That's awesome Paula - I'm so proud of you for starting it again from scratch too. I'd have been so devastated if that had happened to one of mine.
 Naughty Polo !!

----------


## Paula

Only fellow stitches can truly understand. Si was saying, it's fine just do a new one. My friend, however, who also stitches knew exactly how many (wo)man hours it takes to get just a square inch's worth done and nearly cried for me!

----------


## Suzi

Oh I'd have cried too!

----------


## Paula

I will finish it, I'm not one to let things beat me  :O:

----------


## Paula

This is my most recent piccy, which I framed today

----------


## amaeru

Love it.  :(nod):  :(nod):

----------


## Paula

I think it's my favourite  :):

----------


## Angie

That is gorgeous hunni xx

----------


## rose

Oh, so cute!!!

----------


## Suzi

That's lovely!

----------


## purplefan

That is really nice. I love cross stitching. Anything that is made. On my walls at home I have loads of pictures and paintings that Molly did. I'd rather have somethat that is made up on my walls than a painting I know little.

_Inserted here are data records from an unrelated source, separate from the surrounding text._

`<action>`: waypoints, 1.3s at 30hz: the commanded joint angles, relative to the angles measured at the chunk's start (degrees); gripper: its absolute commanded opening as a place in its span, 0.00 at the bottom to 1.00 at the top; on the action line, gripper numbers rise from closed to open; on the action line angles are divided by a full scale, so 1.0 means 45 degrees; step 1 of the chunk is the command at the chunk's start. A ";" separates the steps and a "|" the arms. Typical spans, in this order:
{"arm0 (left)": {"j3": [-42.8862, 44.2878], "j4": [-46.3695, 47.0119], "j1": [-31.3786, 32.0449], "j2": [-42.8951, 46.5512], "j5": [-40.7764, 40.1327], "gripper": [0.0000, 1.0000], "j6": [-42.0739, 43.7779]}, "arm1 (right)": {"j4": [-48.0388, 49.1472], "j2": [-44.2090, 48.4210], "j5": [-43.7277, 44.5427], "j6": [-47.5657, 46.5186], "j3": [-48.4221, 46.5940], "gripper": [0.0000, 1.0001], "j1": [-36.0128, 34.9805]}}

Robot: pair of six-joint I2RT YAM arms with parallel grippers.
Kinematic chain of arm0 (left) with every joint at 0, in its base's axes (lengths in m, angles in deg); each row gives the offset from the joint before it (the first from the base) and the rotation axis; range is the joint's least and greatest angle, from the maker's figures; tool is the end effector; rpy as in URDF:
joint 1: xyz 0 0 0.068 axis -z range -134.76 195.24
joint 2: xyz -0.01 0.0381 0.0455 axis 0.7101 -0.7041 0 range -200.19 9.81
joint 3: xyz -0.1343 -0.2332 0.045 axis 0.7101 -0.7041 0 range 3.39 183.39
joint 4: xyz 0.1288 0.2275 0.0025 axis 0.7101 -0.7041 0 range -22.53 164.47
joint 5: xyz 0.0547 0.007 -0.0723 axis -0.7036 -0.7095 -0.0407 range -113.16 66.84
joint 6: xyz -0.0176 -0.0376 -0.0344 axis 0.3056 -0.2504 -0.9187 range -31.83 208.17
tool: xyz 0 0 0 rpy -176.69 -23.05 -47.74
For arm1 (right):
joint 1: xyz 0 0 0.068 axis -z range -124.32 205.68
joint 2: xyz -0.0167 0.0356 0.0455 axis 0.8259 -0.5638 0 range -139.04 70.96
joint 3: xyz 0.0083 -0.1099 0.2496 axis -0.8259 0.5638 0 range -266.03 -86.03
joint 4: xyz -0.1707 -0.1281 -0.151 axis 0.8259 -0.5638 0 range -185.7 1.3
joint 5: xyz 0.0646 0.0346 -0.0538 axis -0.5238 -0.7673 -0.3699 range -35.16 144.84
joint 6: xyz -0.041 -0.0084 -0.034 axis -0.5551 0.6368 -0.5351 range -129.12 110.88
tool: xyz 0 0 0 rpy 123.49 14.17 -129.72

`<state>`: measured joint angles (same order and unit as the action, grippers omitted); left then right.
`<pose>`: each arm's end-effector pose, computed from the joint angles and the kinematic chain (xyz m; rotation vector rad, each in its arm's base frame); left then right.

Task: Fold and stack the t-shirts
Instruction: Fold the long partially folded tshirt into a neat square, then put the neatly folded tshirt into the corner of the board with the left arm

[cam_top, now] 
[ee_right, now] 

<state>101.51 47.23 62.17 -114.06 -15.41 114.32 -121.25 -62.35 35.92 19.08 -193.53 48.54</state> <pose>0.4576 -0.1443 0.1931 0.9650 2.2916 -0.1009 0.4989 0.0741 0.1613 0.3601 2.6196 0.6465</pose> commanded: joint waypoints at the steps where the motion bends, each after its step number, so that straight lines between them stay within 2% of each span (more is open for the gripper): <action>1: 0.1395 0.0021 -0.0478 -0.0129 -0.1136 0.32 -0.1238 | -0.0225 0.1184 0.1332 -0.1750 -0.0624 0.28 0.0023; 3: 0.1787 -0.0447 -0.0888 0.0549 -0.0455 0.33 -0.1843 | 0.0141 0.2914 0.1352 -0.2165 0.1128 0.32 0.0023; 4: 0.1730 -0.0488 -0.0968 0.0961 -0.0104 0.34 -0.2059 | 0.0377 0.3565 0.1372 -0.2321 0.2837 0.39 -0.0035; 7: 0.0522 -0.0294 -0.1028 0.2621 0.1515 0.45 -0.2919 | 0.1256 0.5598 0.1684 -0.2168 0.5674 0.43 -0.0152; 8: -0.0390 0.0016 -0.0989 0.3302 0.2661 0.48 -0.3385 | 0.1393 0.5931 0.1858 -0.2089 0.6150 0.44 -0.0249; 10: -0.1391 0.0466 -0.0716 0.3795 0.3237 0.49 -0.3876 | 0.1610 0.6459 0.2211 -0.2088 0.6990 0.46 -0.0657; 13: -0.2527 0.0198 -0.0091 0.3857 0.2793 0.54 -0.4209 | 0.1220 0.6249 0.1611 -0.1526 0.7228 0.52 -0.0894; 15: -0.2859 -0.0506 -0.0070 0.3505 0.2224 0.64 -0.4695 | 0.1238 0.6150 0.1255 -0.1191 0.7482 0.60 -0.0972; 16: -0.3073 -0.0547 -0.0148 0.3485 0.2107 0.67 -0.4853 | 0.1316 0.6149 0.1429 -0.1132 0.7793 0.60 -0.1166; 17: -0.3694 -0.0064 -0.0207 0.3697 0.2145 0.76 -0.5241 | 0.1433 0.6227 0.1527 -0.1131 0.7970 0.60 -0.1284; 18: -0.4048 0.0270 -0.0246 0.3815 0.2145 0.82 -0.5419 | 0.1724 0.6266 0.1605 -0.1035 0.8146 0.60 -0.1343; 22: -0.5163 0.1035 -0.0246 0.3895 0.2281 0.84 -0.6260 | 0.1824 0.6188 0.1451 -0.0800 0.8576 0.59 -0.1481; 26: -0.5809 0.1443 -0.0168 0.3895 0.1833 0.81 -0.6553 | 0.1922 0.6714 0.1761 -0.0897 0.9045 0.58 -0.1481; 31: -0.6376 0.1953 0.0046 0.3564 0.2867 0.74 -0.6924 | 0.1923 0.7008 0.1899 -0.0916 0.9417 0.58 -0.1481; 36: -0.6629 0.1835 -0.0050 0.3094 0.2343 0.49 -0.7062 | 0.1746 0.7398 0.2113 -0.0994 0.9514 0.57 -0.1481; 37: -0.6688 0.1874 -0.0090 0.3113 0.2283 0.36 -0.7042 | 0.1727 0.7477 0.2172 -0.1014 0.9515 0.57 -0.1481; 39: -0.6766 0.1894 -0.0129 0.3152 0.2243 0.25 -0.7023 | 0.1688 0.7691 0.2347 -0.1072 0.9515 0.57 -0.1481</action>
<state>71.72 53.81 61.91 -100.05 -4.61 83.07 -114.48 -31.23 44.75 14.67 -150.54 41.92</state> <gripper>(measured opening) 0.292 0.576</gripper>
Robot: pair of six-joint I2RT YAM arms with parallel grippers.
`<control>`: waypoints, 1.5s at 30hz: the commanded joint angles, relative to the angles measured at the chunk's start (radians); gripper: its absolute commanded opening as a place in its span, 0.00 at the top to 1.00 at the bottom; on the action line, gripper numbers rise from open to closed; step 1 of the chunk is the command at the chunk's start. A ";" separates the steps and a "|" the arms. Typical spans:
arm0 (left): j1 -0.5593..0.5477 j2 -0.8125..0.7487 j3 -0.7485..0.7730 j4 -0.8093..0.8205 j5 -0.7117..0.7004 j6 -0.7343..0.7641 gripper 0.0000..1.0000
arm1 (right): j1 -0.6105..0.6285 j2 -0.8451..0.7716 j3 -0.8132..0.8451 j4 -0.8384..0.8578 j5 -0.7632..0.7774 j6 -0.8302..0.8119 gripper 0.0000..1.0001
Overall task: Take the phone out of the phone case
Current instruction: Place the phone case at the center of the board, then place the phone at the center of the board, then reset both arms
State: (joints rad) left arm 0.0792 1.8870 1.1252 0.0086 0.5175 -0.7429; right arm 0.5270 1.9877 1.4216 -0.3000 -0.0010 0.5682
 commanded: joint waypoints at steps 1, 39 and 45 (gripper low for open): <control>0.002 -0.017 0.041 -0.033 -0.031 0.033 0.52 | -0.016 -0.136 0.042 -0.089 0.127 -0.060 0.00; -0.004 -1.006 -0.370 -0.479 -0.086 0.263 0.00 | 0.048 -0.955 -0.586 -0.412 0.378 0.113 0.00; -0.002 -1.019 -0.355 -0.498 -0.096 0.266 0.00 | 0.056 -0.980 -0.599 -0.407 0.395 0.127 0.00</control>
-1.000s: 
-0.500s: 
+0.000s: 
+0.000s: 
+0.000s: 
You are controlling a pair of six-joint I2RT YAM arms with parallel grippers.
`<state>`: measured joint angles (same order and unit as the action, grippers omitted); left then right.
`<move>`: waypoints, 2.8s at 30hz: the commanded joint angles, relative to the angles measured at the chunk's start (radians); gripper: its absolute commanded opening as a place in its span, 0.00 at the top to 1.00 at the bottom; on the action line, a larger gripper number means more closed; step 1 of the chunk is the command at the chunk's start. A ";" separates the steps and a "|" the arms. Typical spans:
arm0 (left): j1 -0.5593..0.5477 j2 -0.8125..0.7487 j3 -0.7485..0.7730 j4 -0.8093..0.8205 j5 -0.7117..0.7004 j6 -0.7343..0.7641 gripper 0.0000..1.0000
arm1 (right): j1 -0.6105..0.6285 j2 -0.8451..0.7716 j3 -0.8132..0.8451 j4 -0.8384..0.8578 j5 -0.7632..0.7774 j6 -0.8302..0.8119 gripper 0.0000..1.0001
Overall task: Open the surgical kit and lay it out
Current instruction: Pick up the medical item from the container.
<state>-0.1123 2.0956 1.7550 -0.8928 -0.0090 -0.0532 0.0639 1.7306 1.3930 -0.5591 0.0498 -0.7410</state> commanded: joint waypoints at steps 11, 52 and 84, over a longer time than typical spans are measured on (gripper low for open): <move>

I love the details in the flowers.

----------


## purplefan

P.S do a hamster next time  :(rofl):

----------


## Paula

Thanks Purple but i don't like hamsters - ssshhhh

----------


## amaeru

Not like hamsters Paula??  :Surprised:  - shocking!!
You'll be telling me next you don't like sp*ders  :(rofl):

----------


## Paula

Sp*ders I can handle. Hamsters always bite me. I don't know why - I'm good with animals usually :/

----------

S deleted (14-04-15)

----------


## amaeru

You can handle spids??  :8):  - wanna feed Bolt???  :(devil):

----------


## Paula

No worries lol.  I think T's are gorgeous, though Bolt does sound a handful

----------


## amaeru

You should get one  :(nod):  :O: 
They don't take up much space, are really low maintenance and are sooooooo  :8):

----------


## Paula

In between my study, I've been relaxing with this  :):

----------

Jarre (14-04-15)

----------


## Angie

I love that

----------


## Nita

That's beautiful Paula.

----------


## Suzi

I love that! Well done!

----------


## S deleted

cool, I need to find a 'thing' to be able to do

----------


## Paula

It's one of my mindfulness techniques - I get totally lost in it  :):

----------


## Miss Molly

Absolutely love it Paula x

----------

Paula (16-04-15)

----------


## Paula

It's been a while, but I got this WIP out of his hiding place today and spent quite a few very relaxing hours doing this. Can't wait for the first pic to turn into the second  :):

----------


## magie06

Gorgeous. Have you started yet?

----------


## Paula

Yep. I started this months ago. But I've added lots since I took this pic earlier

----------


## OldMike

Looks great Paula.

----------


## Angie

Yay look really good hunni x

----------


## Pen

Great stuff. I used to do some but just dont have the patience or the time now.

----------


## Paula

> Great stuff. I used to do some but just dont have the patience or the time now.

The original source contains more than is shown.